6. Persetujuan Roem-Royen

Ketika Dr. Beel menjabat sebagai Wakil Tinggi Mahkota Belanda di Indonesia, ia
mempunyai pandangan yang berbeda dengan Van Mook tentang Indonesia. Ia berpendirian bahwa di
Indonesia harus dilaksanakan pemulihan kekuasaan pemerintah kolonial dengan tindakan militer.
Oleh karena itu pada tanggal 18 Desember 1948 Dr. Beel mengumumkan tidak terikat dengan
Perundingan Renville dan dilanjutkan tindakan agresi militernya yang kedua pada tanggal 19
Desember 1948 pada pukul 06.00 pagi dengan menyerang ibu kota Rl yang berkedudukan di
Yogyakarta. Dengan peristiwa ini Komisi Tiga Negara (KTN) diubah namanya menjadi Komisi
Perserikatan Bangsa-Bangsa untuk Indonesia (United Nations Commission for Indonesian atau
UNCI). Komisi ini bertugas membantu melancarkan perundinganperundingan antara Indonesia
dengan Belanda. Pada tanggal 7 Mei 1949 Mr. Moh. Roem selaku ketua delegasi Indonesia dan Dr.
Van Royen selaku ketua delegasi Belanda yang masing-masing membuat pernyataan sebagai berikut.

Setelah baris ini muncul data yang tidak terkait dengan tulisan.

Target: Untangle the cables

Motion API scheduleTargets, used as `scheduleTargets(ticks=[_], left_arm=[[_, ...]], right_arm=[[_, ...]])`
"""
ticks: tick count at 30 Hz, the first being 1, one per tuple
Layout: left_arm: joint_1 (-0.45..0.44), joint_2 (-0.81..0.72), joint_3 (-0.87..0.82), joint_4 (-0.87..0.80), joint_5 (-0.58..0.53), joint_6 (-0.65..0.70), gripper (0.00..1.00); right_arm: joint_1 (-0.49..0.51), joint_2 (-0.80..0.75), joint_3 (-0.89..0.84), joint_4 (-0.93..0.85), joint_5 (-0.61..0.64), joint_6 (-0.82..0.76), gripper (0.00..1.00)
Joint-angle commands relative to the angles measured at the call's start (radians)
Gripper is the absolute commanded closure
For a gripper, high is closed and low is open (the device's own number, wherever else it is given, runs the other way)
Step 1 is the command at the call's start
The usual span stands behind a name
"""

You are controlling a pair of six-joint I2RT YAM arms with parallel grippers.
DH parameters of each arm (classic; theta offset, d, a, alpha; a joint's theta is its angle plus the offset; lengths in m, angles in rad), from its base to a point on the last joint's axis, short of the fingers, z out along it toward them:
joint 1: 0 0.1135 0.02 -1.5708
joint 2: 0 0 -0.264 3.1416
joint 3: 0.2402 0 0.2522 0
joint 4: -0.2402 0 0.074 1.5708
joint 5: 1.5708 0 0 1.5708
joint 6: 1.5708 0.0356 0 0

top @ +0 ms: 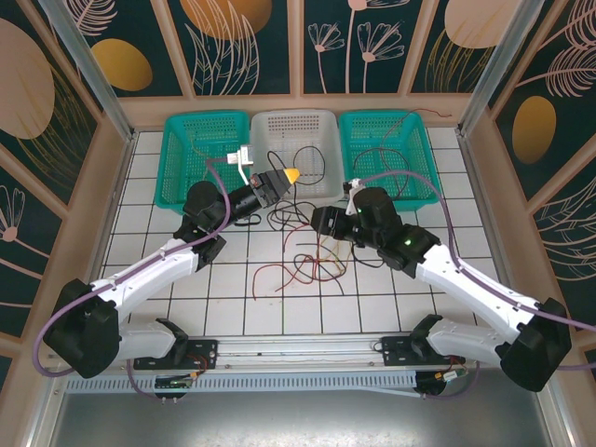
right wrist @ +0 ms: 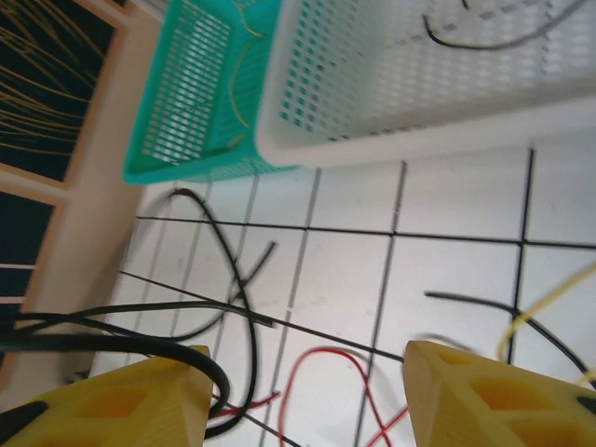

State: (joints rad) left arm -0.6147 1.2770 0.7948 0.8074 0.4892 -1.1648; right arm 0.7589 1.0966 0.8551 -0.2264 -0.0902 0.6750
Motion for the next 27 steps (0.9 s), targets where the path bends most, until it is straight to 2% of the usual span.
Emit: scheduleTargets(ticks=[1,9,16,21,27], left_arm=[[0.010,-0.042,0.052,0.011,0.020,0.000,1.00],[0.042,-0.085,0.082,-0.084,0.011,0.057,1.00],[0.077,-0.130,0.108,-0.193,-0.001,0.127,1.00],[0.087,-0.149,0.162,-0.305,-0.017,0.202,1.00],[0.093,-0.144,0.232,-0.407,-0.037,0.262,1.00]], right_arm=[[-0.007,0.007,-0.058,-0.061,0.052,0.033,0.46],[-0.027,0.026,-0.157,-0.092,0.079,0.085,0.49],[-0.074,0.061,-0.167,-0.132,0.088,0.079,0.52],[-0.079,0.055,-0.172,-0.124,0.096,0.080,0.60],[-0.071,0.066,-0.146,-0.152,0.122,0.076,0.61]])
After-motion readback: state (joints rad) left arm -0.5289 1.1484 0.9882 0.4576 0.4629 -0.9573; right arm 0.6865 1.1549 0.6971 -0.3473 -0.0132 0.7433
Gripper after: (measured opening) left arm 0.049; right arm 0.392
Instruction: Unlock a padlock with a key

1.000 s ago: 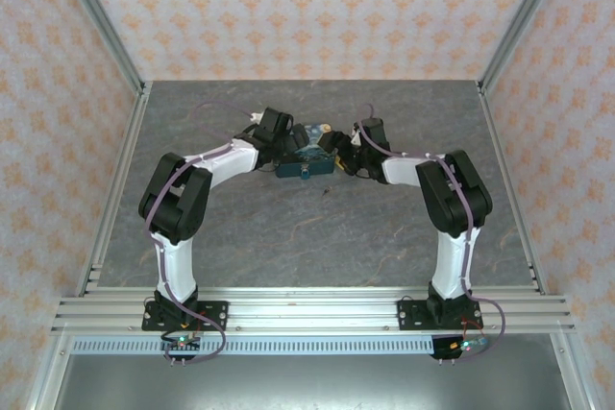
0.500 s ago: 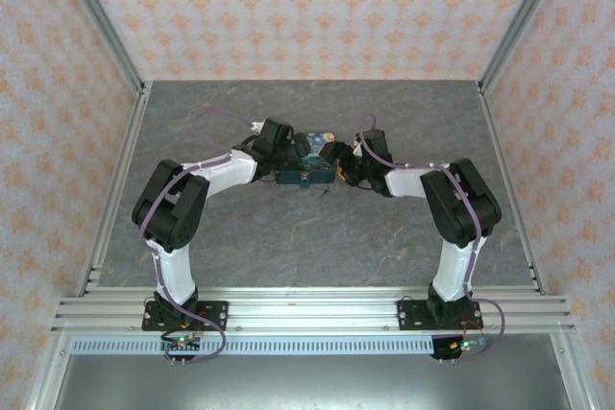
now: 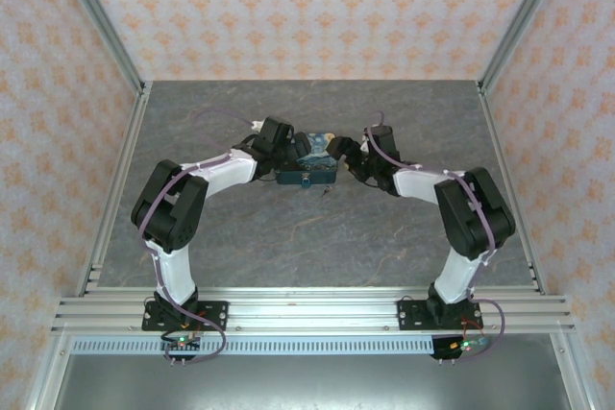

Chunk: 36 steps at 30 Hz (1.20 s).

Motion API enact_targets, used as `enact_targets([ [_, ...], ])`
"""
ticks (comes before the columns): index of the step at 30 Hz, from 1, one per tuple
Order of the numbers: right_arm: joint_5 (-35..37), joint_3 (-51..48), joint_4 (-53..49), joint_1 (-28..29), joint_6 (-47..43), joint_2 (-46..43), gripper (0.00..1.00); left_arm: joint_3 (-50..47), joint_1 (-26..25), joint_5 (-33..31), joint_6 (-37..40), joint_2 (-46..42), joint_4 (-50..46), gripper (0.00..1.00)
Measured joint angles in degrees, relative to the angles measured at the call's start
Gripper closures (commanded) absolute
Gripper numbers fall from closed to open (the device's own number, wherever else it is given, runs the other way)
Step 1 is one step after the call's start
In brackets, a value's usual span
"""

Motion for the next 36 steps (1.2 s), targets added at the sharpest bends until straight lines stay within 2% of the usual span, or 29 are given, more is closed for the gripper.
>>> enact_targets([
  [7, 2.23, -3.3, -6.27, -0.5, -5.79, -8.48, 0.17, -0.13, 3.21, 0.22, 0.66, -0.5, -0.26, 0.0],
  [12, 3.21, -6.12, -11.58, 1.36, -9.55, -11.04, 0.26, -3.82, 6.6, 0.44, 0.85, -5.57, -0.17, 0.0],
  [18, 4.26, -7.48, -16.06, 6.47, -13.44, -11.06, 0.42, -12.9, 7.72, 1.38, 0.26, -14.38, 0.83, 0.0],
  [21, 4.87, -7.32, -16.7, 7.1, -14.99, -10.56, 0.55, -17.29, 7.61, 2.32, -0.94, -16.26, 1.46, 0.0],
  [26, 5.35, -4.59, -17.51, 8.28, -17.42, -5.42, 0.56, -22.69, 7.61, 3.52, -3.1, -17.27, 1.97, 0.0],
  [36, 6.99, 0.09, -17.79, 8.96, -19.32, 0.87, 0.57, -23.15, 6.34, 4.17, -4.35, -17.38, 3.19, 0.0],
])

(1) Pernyataan Mr. Moh Roem.

a. Mengeluarkan perintah kepada “Pengikut Republik yang bersenjata”untuk menghentikan perang


gerilya

b. Bekerja sama dalam hal mengembalikan perdamaian dan menjaga ketertiban dan keamanan.

c. Turut serta dalam Konferensi Meja Bundar di Den Haag dengan maksud untuk mempercepat
“penyerahan” kedaulatan yang sungguh-sungguh dan lengkap kepada Negara Indonesia Serikat,
dengan tidak bersyarat.

(2) Pernyataan Dr. Van Royen

a. Menyetujui kembalinya Pemerintah Republik Indonesia ke Yogyakarta.

b. Menjamin penghentian gerakan-gerakan militer dan pembebasan semua tahanan politik.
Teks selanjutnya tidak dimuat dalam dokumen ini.